Check out the one below from when he was in high school. A walk-off touchdown for the win in the state’s Elite Eight. A throw Kohner said not many quarterbacks can make.
— Cameron Cox (@CamCox12) November 2, 2019
“I think he's starting to learn,” Kohner said. “Once you can mix reading the defense, using your mind mixed with his athleticism, the sky's the limit for him.”
The Arizona product didn’t see the field much during his time in Ohio’s state capital. In 2020, Justin Fields was the Buckeyes’ undisputed QB1. This past offseason Miller competed with fellow redshirt freshman CJ Stroud and true freshman Kyle McCord for the starting job in 2021. He and McCord lost out to the eventual Heisman finalist in Stroud.
That could lead someone to think “He couldn’t stick it out at Ohio State, how can he at Florida?” But don’t forget Miller was a Top 15 recruit at his position, Stroud was No. 2 and McCord was the No. 25 overall recruit in the 2021 cycle.

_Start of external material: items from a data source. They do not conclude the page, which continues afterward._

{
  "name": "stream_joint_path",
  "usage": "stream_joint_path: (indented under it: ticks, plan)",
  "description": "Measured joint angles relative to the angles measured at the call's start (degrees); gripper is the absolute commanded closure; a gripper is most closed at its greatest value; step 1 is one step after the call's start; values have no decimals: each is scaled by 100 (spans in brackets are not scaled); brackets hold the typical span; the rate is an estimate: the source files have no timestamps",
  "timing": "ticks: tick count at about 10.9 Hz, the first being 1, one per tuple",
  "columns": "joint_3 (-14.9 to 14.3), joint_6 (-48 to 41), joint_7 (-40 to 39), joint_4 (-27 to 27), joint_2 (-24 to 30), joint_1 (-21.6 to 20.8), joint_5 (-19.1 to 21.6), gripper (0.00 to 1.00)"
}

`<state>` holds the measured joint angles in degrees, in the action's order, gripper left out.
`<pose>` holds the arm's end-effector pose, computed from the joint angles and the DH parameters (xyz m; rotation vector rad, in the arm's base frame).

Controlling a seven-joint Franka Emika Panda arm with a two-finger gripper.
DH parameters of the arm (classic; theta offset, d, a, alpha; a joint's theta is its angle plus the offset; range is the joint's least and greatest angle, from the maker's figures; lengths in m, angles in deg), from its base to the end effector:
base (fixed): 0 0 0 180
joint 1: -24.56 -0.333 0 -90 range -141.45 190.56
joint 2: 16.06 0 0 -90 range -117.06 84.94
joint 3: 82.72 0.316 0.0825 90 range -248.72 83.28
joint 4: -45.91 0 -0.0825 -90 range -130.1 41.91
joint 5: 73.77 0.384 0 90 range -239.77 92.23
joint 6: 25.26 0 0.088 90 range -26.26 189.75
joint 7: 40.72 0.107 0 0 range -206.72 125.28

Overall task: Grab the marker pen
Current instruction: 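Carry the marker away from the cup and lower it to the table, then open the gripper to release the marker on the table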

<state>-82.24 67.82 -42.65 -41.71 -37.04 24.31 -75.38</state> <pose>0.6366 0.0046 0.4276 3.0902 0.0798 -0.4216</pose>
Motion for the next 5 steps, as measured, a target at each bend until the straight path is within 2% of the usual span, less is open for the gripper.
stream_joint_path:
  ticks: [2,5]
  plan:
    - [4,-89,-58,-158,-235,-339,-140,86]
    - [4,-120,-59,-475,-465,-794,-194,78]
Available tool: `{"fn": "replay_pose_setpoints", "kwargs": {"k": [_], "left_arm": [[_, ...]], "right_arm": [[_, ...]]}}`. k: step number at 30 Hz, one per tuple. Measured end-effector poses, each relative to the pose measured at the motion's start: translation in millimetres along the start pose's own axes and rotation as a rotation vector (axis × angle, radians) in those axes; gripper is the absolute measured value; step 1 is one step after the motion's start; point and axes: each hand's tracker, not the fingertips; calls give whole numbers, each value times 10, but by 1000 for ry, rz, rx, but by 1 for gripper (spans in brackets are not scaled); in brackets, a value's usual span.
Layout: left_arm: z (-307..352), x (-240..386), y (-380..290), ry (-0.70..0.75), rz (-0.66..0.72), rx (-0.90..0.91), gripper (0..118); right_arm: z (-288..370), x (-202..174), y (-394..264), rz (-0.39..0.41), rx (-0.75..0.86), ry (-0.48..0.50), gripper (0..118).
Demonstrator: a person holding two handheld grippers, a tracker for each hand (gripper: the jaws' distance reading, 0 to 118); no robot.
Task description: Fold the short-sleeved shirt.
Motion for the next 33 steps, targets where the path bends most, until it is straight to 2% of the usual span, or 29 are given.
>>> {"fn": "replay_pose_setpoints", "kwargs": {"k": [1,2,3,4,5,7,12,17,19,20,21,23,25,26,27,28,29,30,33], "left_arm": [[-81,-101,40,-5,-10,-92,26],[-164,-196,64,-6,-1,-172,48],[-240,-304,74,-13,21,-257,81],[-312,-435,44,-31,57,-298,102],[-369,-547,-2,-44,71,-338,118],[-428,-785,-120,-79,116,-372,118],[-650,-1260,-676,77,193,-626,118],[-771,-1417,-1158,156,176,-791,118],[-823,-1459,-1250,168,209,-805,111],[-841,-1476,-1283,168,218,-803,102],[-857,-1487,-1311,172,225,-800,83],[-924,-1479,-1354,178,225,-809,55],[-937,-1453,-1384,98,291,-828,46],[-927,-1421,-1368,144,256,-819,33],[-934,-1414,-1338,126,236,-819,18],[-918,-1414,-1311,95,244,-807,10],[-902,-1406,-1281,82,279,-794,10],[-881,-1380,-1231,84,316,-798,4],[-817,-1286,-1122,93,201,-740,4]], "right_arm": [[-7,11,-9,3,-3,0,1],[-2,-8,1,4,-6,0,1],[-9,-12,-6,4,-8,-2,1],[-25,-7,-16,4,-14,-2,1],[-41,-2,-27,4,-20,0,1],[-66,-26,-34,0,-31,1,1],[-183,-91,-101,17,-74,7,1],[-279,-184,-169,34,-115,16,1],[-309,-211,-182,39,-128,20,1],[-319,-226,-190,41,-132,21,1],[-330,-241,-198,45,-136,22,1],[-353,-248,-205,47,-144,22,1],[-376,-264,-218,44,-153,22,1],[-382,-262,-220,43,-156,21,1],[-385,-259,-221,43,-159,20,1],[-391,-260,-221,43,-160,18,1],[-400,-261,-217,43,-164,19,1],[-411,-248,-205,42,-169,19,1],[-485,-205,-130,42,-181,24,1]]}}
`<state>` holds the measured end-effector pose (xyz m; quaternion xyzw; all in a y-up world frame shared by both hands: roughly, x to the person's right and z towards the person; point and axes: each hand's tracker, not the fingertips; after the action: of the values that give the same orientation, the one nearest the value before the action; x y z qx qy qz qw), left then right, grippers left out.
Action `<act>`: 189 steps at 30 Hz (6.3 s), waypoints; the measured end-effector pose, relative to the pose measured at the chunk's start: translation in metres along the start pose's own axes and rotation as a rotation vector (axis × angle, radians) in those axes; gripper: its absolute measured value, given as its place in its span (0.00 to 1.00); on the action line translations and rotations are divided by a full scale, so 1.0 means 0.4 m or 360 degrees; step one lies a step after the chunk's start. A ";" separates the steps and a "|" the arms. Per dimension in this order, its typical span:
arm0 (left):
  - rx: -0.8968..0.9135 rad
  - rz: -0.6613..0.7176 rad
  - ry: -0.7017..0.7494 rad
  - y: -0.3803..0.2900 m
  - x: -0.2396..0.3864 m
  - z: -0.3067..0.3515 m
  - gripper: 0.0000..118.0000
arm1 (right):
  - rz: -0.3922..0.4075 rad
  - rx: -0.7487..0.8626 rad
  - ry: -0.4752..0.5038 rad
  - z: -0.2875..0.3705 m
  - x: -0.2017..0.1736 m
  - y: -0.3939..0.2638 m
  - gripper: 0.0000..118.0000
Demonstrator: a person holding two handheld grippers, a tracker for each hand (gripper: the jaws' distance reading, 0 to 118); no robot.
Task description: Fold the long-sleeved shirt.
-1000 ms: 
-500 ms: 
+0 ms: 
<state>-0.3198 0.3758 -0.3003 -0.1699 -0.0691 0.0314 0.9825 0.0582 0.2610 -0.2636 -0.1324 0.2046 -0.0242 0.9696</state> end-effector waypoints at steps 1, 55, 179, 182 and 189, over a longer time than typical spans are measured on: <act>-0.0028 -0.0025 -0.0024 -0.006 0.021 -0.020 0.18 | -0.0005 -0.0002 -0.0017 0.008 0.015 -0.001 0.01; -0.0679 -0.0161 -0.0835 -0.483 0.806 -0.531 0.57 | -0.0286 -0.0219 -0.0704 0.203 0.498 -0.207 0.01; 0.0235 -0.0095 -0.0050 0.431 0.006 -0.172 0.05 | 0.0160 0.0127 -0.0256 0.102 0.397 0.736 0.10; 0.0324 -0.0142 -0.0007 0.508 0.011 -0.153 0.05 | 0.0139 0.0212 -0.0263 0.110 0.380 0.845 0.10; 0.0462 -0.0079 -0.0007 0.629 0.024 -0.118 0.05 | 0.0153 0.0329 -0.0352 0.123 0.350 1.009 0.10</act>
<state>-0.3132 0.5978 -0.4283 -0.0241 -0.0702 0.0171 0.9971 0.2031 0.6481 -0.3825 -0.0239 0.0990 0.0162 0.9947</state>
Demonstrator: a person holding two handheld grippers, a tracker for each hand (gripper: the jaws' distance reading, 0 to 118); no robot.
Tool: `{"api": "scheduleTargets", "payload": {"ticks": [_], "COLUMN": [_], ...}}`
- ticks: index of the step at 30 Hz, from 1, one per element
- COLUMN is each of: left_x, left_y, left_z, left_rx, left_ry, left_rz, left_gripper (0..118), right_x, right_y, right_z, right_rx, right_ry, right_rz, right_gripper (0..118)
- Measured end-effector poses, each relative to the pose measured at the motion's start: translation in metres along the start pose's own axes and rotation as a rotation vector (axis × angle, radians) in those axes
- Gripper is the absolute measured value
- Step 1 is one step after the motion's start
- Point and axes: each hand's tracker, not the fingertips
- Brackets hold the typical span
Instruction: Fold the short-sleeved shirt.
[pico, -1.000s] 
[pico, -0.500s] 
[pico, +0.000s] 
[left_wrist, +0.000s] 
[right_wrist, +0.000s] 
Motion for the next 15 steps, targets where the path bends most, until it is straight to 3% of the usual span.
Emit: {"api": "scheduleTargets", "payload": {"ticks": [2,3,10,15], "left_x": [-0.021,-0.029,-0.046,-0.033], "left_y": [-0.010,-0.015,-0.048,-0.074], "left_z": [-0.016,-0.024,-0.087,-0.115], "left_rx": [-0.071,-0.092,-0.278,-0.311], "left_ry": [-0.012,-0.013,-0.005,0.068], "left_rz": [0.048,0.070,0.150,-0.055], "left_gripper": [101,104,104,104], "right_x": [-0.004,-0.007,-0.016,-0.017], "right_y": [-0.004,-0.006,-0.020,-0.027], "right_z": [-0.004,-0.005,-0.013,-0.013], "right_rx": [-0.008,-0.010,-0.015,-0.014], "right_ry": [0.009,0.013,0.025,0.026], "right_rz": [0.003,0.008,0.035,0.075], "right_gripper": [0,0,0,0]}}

“I'll give credit to those guys,” Kohner said. “Those guys are darn good players too. So, I don't think it's a slight to him at all by saying, ‘Hey, I was at Ohio State’ and call it second, third, you can call it whatever you want, you know that he was battling to play.”
Something else people might find trouble with the new transfer is his arrest and citation in early November for operating a motor vehicle while impaired. Ryan Day and Ohio State suspended Miller that day. During his arraignment, he pled guilty to a reduced misdemeanor charge of reckless operation and agreed to pay a $150 fine and court costs. The Buckeyes reinstated Miller after that.
He’s not the first football player, nor will he be the last, to get caught in a situation like that. His teammate Marcus Hooker pled guilty to OVI and ended up suspended for the spring. Former Alabama and The Bolles School QB Mac Jones was arrested for driving under the influence as a Crimson Tide reserve in 2017 – before going on to become a first-round draft choice of the New England Patriots.
It’s still a mistake he made, one that is life-altering for so many other people every year. And Kohner was adamant there’s no getting around that he in fact did make one.
“I think in this day and age, he's got to know being a quarterback, high-profile, not to do that,” he said. “But I also don't think it wasn’t what it was painted out to be. I think he's learned from it, and can't wait to see him grow from it.”
He saw some adversity before in high school when he missed several games his final two years due to injuries. But not winning the quarterback competition, the isolation COVID created and the legal issue was a kind of adversity Miller hadn’t encountered before.
Miller’s response to that adversity is Kohner’s most proud moment. He’s learned to deal with not playing, being stuck in a room by himself, and being away from the team. People might’ve thought he left OSU because was disinterested or upset he wasn’t playing.
However, Kohner said that wasn’t the case at all.
“I feel that I’ve seen him grow so much as a person,” he said. “I’m kind of more proud (of) that than what he’s done football-wise.”
One thing he noticed about Miller was the growth of the young man’s leadership from his junior to his senior year and since he’s been at OSU.
“Even when he’s injured, he’s the biggest cheerleader,” Kohner said.
Napier wouldn’t bring in someone just to not compete for the starting job. A new face in the Florida QB room who is coming off his own position battle at a top-tier program could even push the progression of someone like Anthony Richardson, Carlos Del Rio-Wilson or Jalen Kitna that much more.
Kohner is quite excited to see how Miller attacks this opportunity at a different school.
“I think he's grateful for the second chance,” Kohner said. “I think he's grateful for another opportunity to start playing. I think he's more motivated than ever, and I think he’ll be more focused than ever.”